IMNM： Integrated Multi-Network Model for Identifying Pepper Leaf Diseases

Zhaopeng Cai^1,2*Nadia Farhana^3*Asif Mahbub Karim^4*Fengyan Zhai⁵Wenwen Huang⁶Meng Guo^1,2

• ¹Research Center of Smart City and Big Data Engineering of Henan Province, Research Center of Intelligent Campus Application Engineering of Henan Province, Henan University of Urban Construction, Pingdingshan, China
• ²School of Computer and Data Science, Henan University of Urban Construction, Pingdingshan, Henan Province, China
• ³Department of Business Administration, Stamford University Bangladesh, Dhaka, Bangladesh
• ⁴Binary Graduate School, Binary University of Management & Entrepreneurship, Puchong Selangor, Malaysia
• ⁵Department of Plant Pathology, Henan Province Engineering Research Center of Biological Pesticide & Fertilizer Development and Synergistic Application, Henan Institute of Science and Technology, Xinxiang, China
• ⁶School of Resources and Environment Science, Henan Institute of Science and Technology, Xinxiang, Henan Province, China

Pepper is one of the most valuable vegetable crops. However, pepper leaf diseases have a significant impact on the growth of pepper yield. Since the spots of these diseases were complex in color and texture. Yet, their manual prevention and identification require much time and energy. It is critical to design a more efficient pepper leaf disease identification framework for improving the yield and quality of pepper. This study combines an improved ResNet, a dynamic convolution network (DCN), and a progressive prototype network (PPN) to create an integrated multi-network model (IMNM).
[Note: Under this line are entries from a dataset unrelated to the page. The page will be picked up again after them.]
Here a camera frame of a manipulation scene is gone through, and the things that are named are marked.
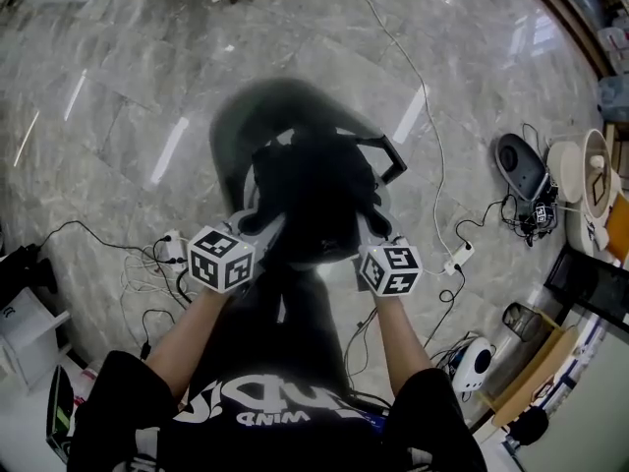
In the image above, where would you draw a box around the black rectangular tray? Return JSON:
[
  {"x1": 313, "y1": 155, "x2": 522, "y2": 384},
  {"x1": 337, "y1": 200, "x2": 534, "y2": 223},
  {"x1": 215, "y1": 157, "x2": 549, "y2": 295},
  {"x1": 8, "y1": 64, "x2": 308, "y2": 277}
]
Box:
[{"x1": 543, "y1": 243, "x2": 629, "y2": 325}]

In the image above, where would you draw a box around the black bundled object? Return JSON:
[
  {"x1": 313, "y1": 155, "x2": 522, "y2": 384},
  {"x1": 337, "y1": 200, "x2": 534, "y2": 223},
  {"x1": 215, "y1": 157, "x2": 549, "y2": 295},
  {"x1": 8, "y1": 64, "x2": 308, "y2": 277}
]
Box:
[{"x1": 0, "y1": 242, "x2": 59, "y2": 310}]

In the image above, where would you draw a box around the black cable with adapter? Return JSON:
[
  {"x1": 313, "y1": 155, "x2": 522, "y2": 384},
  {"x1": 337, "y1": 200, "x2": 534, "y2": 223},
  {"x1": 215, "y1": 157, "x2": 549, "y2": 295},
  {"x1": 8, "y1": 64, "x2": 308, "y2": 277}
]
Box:
[{"x1": 139, "y1": 307, "x2": 179, "y2": 362}]

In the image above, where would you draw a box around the blue box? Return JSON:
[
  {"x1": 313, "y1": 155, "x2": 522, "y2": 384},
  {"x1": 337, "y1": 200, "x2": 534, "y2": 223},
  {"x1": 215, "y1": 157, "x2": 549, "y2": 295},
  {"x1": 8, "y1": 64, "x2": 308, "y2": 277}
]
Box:
[{"x1": 359, "y1": 407, "x2": 390, "y2": 436}]

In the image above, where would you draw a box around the black power cable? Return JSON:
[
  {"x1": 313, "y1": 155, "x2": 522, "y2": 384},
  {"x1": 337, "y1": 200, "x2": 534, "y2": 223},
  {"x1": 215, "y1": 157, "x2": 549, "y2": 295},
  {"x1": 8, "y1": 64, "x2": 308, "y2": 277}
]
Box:
[{"x1": 453, "y1": 195, "x2": 518, "y2": 256}]

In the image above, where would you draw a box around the person's black printed T-shirt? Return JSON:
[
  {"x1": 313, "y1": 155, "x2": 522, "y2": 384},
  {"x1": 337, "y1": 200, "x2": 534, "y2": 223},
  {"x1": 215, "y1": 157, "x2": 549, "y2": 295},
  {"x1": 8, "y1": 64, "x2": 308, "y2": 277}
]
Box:
[{"x1": 66, "y1": 262, "x2": 488, "y2": 472}]

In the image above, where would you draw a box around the person's left forearm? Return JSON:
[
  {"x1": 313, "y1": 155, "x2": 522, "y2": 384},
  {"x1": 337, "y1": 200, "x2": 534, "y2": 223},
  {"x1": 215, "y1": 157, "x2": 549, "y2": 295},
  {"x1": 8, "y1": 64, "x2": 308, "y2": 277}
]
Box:
[{"x1": 145, "y1": 286, "x2": 233, "y2": 396}]

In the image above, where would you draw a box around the blue plastic bag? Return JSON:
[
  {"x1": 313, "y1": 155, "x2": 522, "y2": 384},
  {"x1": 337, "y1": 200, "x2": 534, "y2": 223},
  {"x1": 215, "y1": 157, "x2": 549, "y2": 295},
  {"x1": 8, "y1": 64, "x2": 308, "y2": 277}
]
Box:
[{"x1": 596, "y1": 73, "x2": 629, "y2": 125}]

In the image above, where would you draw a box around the bundle of black cables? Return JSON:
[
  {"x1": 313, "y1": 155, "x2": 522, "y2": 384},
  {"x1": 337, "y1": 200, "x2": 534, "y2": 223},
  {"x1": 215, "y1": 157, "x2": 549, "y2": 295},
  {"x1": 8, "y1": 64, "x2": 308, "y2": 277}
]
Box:
[{"x1": 342, "y1": 306, "x2": 394, "y2": 410}]

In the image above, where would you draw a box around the black looped cable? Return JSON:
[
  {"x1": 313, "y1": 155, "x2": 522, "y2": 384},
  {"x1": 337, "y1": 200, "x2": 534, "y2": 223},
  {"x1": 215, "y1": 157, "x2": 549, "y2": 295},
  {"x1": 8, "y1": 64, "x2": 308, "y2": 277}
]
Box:
[{"x1": 421, "y1": 263, "x2": 467, "y2": 349}]

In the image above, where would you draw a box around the long white cable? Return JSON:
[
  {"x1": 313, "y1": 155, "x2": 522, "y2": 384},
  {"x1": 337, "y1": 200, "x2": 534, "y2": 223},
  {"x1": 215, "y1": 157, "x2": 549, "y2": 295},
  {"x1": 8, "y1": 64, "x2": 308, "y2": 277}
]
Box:
[{"x1": 337, "y1": 0, "x2": 474, "y2": 261}]

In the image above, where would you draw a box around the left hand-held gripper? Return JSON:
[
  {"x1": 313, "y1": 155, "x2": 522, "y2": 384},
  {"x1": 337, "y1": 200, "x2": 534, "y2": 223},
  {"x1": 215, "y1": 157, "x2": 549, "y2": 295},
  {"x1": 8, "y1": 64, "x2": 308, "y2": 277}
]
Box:
[{"x1": 187, "y1": 208, "x2": 290, "y2": 300}]

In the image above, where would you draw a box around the black round object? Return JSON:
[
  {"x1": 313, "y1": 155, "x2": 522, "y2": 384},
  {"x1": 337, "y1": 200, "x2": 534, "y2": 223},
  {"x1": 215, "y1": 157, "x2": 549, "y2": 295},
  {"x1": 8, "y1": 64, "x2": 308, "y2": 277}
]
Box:
[{"x1": 504, "y1": 404, "x2": 550, "y2": 447}]

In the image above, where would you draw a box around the coiled white cable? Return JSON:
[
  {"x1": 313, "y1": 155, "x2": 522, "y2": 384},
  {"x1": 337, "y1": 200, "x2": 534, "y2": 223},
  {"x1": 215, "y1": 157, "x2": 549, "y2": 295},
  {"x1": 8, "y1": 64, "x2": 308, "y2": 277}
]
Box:
[{"x1": 119, "y1": 246, "x2": 194, "y2": 336}]

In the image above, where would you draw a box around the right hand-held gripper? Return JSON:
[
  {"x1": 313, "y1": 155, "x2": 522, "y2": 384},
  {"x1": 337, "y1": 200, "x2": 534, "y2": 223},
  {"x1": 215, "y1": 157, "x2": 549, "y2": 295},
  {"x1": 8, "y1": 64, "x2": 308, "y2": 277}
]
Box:
[{"x1": 356, "y1": 207, "x2": 425, "y2": 297}]

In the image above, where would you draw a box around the white round device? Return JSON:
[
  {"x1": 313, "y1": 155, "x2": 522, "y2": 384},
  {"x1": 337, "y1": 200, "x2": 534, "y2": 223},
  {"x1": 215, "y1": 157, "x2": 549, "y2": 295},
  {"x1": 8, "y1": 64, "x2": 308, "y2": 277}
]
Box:
[{"x1": 450, "y1": 336, "x2": 496, "y2": 393}]

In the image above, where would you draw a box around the person's right forearm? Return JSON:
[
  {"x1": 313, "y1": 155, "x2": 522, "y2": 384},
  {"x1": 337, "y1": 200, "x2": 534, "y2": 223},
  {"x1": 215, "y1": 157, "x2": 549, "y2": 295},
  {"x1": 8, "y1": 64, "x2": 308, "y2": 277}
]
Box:
[{"x1": 372, "y1": 290, "x2": 429, "y2": 398}]

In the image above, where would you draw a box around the black bag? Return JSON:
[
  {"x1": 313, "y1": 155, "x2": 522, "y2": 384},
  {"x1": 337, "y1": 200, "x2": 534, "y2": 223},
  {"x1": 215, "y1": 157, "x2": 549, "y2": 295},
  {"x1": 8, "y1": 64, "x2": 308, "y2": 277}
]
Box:
[{"x1": 249, "y1": 126, "x2": 383, "y2": 266}]

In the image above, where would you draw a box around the grey oval appliance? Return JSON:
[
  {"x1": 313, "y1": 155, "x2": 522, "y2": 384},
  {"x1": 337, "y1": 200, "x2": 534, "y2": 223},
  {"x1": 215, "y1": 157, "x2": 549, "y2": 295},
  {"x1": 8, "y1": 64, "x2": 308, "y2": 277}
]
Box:
[{"x1": 494, "y1": 132, "x2": 550, "y2": 202}]

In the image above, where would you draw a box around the beige round appliance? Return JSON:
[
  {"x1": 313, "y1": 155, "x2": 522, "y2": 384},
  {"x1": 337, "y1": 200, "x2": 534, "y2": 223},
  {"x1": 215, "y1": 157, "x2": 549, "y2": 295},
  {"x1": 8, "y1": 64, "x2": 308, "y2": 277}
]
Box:
[{"x1": 546, "y1": 127, "x2": 624, "y2": 266}]

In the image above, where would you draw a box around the thin black cable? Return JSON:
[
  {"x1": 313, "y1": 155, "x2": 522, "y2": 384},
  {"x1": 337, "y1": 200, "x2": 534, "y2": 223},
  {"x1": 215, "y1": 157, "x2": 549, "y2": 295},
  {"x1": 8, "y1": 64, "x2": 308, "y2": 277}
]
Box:
[{"x1": 37, "y1": 219, "x2": 164, "y2": 265}]

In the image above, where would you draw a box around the white box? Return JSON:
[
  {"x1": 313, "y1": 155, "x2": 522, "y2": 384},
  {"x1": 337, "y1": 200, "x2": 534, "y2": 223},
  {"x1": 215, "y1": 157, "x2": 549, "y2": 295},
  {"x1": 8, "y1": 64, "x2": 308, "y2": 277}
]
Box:
[{"x1": 0, "y1": 286, "x2": 72, "y2": 390}]

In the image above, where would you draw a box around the open cardboard box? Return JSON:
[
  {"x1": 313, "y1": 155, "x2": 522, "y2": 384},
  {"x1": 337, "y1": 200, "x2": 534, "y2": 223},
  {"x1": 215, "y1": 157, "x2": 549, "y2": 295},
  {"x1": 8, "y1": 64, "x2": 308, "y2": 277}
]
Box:
[{"x1": 477, "y1": 306, "x2": 582, "y2": 429}]

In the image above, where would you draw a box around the wooden shelf unit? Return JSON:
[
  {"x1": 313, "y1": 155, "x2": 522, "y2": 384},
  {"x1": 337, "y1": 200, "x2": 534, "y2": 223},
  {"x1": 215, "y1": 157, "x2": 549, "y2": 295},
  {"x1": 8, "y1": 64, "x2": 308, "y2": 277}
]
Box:
[{"x1": 522, "y1": 0, "x2": 629, "y2": 79}]

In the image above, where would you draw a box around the black box with green stripe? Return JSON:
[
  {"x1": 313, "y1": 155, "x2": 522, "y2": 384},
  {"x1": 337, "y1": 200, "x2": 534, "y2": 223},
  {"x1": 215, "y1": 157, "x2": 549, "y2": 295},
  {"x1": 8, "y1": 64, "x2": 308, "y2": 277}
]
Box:
[{"x1": 45, "y1": 363, "x2": 76, "y2": 465}]

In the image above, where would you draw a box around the white power strip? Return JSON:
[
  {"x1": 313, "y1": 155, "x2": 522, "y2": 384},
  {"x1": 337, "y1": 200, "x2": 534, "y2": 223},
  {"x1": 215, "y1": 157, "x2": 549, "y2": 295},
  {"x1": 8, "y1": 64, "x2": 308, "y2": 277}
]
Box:
[
  {"x1": 160, "y1": 230, "x2": 192, "y2": 270},
  {"x1": 441, "y1": 242, "x2": 476, "y2": 275}
]

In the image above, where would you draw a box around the orange flat object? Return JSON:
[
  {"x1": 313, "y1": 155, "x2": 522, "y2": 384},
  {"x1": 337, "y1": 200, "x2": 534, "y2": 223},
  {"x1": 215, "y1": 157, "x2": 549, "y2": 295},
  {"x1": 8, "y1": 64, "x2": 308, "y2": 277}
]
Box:
[{"x1": 604, "y1": 193, "x2": 629, "y2": 266}]

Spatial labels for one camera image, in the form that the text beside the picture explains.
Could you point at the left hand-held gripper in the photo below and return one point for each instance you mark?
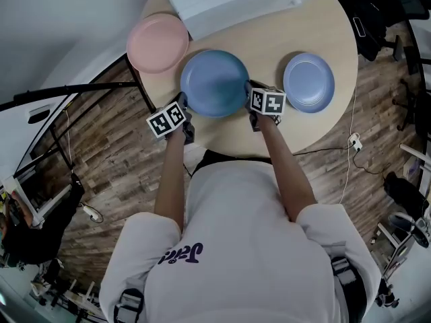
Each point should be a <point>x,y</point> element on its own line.
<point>165,119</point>

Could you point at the lavender plate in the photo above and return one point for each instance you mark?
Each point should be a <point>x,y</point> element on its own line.
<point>308,82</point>

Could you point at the white power strip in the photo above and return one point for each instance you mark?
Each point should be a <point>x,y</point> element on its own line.
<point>355,143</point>
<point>94,214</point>

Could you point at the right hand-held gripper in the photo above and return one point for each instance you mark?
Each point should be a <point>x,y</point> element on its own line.
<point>269,101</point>

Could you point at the person's black trousers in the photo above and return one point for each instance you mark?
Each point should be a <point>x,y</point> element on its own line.
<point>215,158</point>

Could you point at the person's right forearm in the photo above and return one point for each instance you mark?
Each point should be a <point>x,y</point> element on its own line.
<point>286,167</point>

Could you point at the pink plate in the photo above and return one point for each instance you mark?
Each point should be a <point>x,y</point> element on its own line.
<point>156,44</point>

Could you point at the white plastic box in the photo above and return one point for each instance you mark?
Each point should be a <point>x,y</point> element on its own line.
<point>235,5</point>

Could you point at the large blue plate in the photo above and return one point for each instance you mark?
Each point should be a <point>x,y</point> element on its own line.
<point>212,82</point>

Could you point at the person's white t-shirt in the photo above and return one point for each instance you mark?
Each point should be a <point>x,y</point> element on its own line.
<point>242,231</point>

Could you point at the person's left forearm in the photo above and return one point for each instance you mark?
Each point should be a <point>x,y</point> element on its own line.
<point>171,180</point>

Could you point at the black bag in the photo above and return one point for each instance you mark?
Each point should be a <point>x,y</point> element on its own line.
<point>402,190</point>

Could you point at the black mesh office chair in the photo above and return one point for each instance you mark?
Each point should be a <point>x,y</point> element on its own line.
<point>377,12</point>
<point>421,106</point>

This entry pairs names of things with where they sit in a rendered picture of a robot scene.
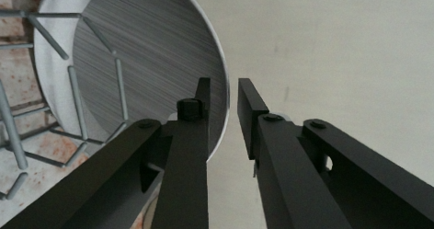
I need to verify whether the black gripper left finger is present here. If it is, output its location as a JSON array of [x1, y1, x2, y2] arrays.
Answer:
[[0, 77, 211, 229]]

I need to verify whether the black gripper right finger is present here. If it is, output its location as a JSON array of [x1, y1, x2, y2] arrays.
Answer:
[[237, 78, 434, 229]]

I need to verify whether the white plate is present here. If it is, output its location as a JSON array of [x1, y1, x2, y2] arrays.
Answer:
[[33, 0, 230, 162]]

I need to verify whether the grey wire dish rack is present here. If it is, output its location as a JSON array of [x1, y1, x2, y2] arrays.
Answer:
[[0, 9, 128, 201]]

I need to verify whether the blue ceramic mug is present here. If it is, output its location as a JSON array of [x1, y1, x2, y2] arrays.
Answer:
[[143, 196, 158, 229]]

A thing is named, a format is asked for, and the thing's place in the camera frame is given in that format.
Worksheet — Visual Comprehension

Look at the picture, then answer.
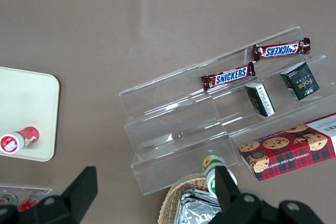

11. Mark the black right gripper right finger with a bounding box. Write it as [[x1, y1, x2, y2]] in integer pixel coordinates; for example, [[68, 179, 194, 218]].
[[209, 166, 324, 224]]

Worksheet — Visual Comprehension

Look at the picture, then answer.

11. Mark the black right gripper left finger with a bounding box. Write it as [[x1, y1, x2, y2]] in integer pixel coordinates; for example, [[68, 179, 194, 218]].
[[0, 166, 98, 224]]

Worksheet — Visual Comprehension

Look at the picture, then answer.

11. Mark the foil-wrapped sandwich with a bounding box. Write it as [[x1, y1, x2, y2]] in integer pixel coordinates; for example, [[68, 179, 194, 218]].
[[174, 188, 224, 224]]

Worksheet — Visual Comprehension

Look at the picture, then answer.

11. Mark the woven wicker basket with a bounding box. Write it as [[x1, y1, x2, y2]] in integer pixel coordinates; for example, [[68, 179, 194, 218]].
[[157, 173, 211, 224]]

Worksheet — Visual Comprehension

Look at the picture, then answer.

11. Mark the cream plastic tray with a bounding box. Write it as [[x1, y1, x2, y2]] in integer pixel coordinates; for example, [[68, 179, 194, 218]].
[[0, 66, 61, 162]]

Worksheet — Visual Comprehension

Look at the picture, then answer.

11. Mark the green white bottle sunflower cap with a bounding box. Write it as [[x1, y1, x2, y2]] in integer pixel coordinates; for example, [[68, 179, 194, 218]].
[[201, 155, 238, 200]]

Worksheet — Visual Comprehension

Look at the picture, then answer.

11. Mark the small red white bottle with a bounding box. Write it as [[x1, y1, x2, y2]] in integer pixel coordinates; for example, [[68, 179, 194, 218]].
[[17, 194, 44, 213], [0, 192, 18, 207]]

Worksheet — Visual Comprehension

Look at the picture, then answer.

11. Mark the clear acrylic bin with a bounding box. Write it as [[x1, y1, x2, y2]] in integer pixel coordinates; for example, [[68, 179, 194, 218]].
[[0, 184, 54, 210]]

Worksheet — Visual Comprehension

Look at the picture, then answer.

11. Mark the red tartan cookie box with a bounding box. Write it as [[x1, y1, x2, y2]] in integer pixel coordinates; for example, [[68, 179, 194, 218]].
[[238, 113, 336, 182]]

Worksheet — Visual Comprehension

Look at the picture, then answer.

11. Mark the red bottle with white cap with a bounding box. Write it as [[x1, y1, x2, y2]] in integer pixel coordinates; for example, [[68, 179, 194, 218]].
[[0, 126, 40, 155]]

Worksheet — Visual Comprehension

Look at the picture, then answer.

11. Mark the clear acrylic stepped shelf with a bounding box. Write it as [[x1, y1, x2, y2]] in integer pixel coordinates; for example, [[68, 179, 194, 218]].
[[196, 26, 336, 167], [119, 63, 237, 196]]

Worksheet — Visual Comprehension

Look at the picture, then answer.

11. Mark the black box with white label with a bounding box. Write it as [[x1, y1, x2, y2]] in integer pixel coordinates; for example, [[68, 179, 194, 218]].
[[244, 82, 276, 117]]

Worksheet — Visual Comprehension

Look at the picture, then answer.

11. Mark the brown Snickers bar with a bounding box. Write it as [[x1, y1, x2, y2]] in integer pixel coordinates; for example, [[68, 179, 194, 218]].
[[252, 37, 311, 63], [201, 61, 256, 91]]

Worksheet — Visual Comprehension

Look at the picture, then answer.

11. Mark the black box with gold print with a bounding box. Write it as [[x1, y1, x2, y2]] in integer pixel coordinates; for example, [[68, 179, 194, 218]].
[[280, 62, 320, 101]]
This study concentrated on five different types of pepper leaf samples: healthy, virus, leaf blight, brown spot, and phyllosticta.Experimental results demonstrated that the IMNM yielded an identification accuracy score of 98.55%, superior to the outstanding Inception-V4, ShuffleNet-V3, and Efficient-B7. In addition, more experiments were carried out to confirm its generalization capabilities. The IMNM was used to identify the apple, wheat, and rice leaf diseases and achieved an average identification accuracy of 99.81%, and specificity, precision, sensitivity, and accuracy, all four indicators are all much greater than 98%. It has been confirmed that the IMNM can identify many agricultural leaf diseases, demonstrating its strong generalization capabilities. The proposed technique is a suitable starting point for promoting the intelligent identification of crop diseases and pests, and it includes suggestions for transferring deep learning models to field disease mobile identification equipment.